#### DATA SECTION

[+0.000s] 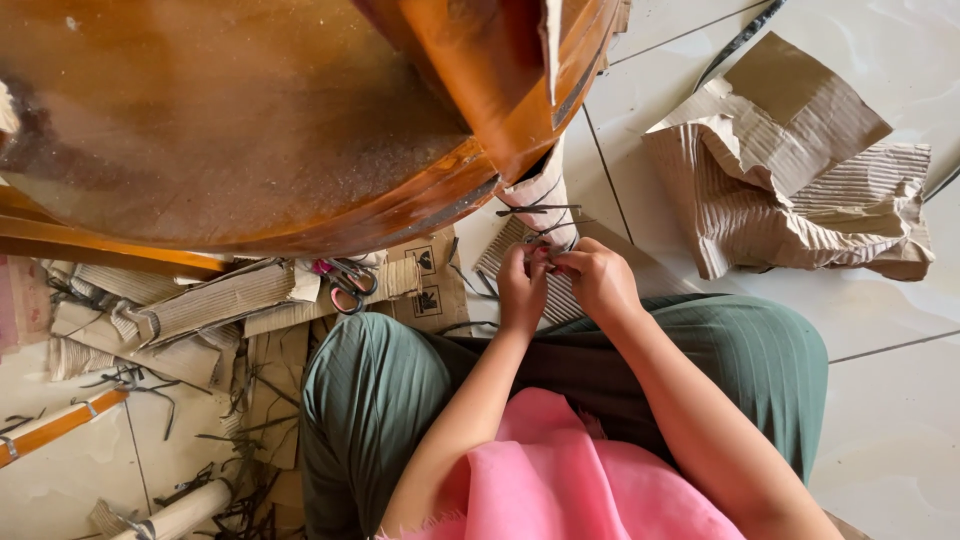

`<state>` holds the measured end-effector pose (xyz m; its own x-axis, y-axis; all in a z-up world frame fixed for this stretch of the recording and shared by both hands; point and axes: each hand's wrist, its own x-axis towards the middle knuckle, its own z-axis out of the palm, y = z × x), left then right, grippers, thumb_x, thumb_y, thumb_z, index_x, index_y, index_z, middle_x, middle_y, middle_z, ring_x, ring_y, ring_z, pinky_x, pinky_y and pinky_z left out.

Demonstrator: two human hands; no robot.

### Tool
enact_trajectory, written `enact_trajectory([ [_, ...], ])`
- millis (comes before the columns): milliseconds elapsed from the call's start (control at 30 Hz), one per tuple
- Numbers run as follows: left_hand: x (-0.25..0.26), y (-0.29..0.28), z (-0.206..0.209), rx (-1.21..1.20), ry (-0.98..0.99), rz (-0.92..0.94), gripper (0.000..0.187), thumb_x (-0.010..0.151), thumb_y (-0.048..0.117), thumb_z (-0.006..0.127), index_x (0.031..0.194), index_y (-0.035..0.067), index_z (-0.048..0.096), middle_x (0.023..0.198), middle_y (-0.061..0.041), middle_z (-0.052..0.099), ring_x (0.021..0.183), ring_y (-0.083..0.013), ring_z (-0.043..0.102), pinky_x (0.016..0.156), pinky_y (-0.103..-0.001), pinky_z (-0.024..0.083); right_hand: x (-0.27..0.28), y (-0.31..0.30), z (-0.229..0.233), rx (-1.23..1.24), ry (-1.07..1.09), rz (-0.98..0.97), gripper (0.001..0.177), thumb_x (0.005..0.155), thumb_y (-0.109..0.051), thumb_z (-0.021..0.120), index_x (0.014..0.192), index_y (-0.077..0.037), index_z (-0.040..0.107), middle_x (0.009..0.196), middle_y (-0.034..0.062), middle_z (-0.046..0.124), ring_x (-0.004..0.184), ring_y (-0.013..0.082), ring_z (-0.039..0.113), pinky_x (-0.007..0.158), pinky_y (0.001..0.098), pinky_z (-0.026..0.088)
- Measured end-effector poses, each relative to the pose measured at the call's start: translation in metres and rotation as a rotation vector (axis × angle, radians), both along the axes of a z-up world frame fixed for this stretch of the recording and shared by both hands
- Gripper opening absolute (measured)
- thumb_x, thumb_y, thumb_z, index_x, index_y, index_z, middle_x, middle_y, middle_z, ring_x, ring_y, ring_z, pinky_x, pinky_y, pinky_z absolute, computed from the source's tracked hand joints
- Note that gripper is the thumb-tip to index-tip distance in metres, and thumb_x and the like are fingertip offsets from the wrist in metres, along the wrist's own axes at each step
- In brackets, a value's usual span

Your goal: Wrapping a wooden chair leg with corrugated cardboard and securing it with string.

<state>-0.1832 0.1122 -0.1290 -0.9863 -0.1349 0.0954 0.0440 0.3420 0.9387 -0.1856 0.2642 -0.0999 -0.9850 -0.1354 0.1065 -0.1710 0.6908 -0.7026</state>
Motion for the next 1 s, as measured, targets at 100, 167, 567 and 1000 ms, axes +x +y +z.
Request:
enact_trajectory([
  [100,-0.007,-0.007,-0.006,-0.066,-0.124,-0.005,0.028,0.106,0.031,0.058,0.096,0.005,0.058,0.087,-0.017,0.058,0.084,-0.0418,0.068,0.071,-0.049,0.055,0.005,-0.006,0.003,0.162,0.047,0.019,0.019,0.090,-0.010,0.066,0.087,-0.025,0.076,0.083,0.0011,0.057,0.075,0.0295,0.066,0.061,0.0407,0.057],
  [167,-0.012,-0.010,-0.010,-0.144,-0.144,-0.026,0.025,0.103,0.029,0.060,0.095,0.006,0.059,0.087,-0.018,0.060,0.088,-0.0437,0.067,0.075,-0.051,0.055,0.006,-0.009,0.008,0.209,0.045,0.029,0.020,0.090,-0.010,0.063,0.088,-0.025,0.076,0.086,0.0018,0.056,0.078,0.0295,0.066,0.063,0.0406,0.058],
  [567,-0.028,-0.015,0.012,-0.308,-0.164,-0.167,0.016,0.090,0.026,0.069,0.091,0.011,0.063,0.088,-0.011,0.060,0.096,-0.0399,0.067,0.089,-0.047,0.056,0.016,-0.017,-0.005,0.358,0.126,0.043,0.019,0.090,-0.013,0.055,0.100,-0.024,0.066,0.089,0.0002,0.049,0.080,0.0269,0.066,0.063,0.0373,0.057],
  [1000,-0.005,-0.017,0.030,-0.433,0.138,-0.045,0.023,0.093,0.035,0.075,0.089,0.014,0.067,0.086,-0.003,0.064,0.074,-0.0233,0.073,0.062,-0.033,0.061,0.012,-0.010,-0.042,0.462,-0.028,0.059,0.006,0.083,-0.012,0.062,0.081,-0.011,0.068,0.087,0.0027,0.052,0.074,0.0282,0.067,0.061,0.0374,0.058],
])
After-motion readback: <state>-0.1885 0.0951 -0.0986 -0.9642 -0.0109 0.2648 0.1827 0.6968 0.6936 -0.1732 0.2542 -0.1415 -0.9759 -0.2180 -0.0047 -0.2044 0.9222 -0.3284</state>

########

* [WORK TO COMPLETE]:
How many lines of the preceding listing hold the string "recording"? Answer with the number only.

* [PROBLEM SOLUTION]:
2